WORK ORDER » Reproduce the whole listing that follows, exactly as it stands.

SOURCE DATA »

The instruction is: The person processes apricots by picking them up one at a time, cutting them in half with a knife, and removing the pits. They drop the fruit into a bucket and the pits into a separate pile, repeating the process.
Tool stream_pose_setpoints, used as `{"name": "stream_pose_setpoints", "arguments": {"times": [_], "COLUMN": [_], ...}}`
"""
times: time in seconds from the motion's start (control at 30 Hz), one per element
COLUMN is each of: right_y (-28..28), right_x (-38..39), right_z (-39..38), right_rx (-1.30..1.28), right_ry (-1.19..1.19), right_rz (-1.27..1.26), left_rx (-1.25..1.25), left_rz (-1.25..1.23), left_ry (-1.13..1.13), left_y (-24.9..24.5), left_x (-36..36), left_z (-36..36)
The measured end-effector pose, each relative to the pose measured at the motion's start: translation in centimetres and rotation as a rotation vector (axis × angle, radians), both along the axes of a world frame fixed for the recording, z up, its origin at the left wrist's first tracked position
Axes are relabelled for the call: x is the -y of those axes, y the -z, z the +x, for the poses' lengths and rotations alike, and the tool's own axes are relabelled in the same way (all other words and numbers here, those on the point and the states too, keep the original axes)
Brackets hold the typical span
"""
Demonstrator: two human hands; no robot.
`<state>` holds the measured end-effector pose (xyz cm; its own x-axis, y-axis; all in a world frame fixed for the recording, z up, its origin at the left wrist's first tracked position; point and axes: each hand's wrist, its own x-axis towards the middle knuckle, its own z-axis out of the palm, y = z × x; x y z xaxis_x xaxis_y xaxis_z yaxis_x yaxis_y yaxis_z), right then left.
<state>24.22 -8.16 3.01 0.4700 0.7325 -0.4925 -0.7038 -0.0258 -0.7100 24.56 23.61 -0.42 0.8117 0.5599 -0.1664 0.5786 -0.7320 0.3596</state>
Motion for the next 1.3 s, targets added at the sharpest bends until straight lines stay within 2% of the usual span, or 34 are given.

OUTPUT OF THE TASK »
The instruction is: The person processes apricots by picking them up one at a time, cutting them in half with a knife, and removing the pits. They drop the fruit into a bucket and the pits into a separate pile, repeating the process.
Tool stream_pose_setpoints, used as `{"name": "stream_pose_setpoints", "arguments": {"times": [_], "COLUMN": [_], ...}}`
"""
times: time in seconds from the motion's start (control at 30 Hz), one per element
COLUMN is each of: right_y (-28..28), right_x (-38..39), right_z (-39..38), right_rx (-1.30..1.28), right_ry (-1.19..1.19), right_rz (-1.27..1.26), left_rx (-1.25..1.25), left_rz (-1.25..1.23), left_ry (-1.13..1.13), left_y (-24.9..24.5), left_x (-36..36), left_z (-36..36)
The measured end-effector pose, each relative to the pose measured at the motion's start: translation in centimetres and rotation as a rotation vector (axis × angle, radians), both along the axes of a world frame fixed for the recording, z up, its origin at the left wrist's first tracked position
Axes are relabelled for the call: x is the -y of those axes, y the -z, z the +x, for the poses' lengths and rotations alike, and the tool's own axes are relabelled in the same way (all other words and numbers here, those on the point and the states too, keep the original axes)
Brackets hold the typical span
"""
Demonstrator: two human hands; no robot.
`<state>` holds the measured end-effector pose (xyz cm; its own x-axis, y-axis; all in a world frame fixed for the recording, z up, its origin at the left wrist's first tracked position; point and axes: each hand's wrist, its own x-axis towards the middle knuckle, its own z-axis out of the palm, y = z × x; x y z xaxis_x xaxis_y xaxis_z yaxis_x yaxis_y yaxis_z), right then left.
<state>24.22 -8.16 3.01 0.4700 0.7325 -0.4925 -0.7038 -0.0258 -0.7100 24.56 23.61 -0.42 0.8117 0.5599 -0.1664 0.5786 -0.7320 0.3596</state>
Motion for the next 1.3 s, targets added at the sharpest bends until straight lines stay within 2% of the usual span, or 34 are given.

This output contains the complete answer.